■ EXERCISE PROMPT
Look for the word "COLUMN". Copy every line of the listing where it occurs.

|---|

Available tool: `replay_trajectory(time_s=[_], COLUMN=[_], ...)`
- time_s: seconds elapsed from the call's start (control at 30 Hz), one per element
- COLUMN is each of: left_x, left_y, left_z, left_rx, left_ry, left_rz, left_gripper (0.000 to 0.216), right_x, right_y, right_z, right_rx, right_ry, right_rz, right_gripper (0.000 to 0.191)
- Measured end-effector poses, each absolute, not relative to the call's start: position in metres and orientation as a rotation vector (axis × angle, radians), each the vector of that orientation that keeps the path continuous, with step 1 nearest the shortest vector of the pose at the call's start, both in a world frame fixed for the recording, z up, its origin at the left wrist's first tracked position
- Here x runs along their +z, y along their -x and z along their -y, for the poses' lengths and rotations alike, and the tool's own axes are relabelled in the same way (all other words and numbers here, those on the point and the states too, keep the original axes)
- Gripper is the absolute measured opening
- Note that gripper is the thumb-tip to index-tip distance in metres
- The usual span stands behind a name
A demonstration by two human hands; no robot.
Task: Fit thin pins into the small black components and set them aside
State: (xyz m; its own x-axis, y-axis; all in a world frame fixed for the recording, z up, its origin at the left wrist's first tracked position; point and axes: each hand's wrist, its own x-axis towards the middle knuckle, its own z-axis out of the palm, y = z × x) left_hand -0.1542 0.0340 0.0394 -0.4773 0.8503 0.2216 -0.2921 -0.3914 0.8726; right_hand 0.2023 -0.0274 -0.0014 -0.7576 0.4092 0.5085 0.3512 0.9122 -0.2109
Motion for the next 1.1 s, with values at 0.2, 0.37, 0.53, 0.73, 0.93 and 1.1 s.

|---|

■ EXPECTED OUTPUT
Available tool: `replay_trajectory(time_s=[_], COLUMN=[_], ...)`
- COLUMN is each of: left_x, left_y, left_z, left_rx, left_ry, left_rz, left_gripper (0.000 to 0.216), right_x, right_y, right_z, right_rx, right_ry, right_rz, right_gripper (0.000 to 0.191)

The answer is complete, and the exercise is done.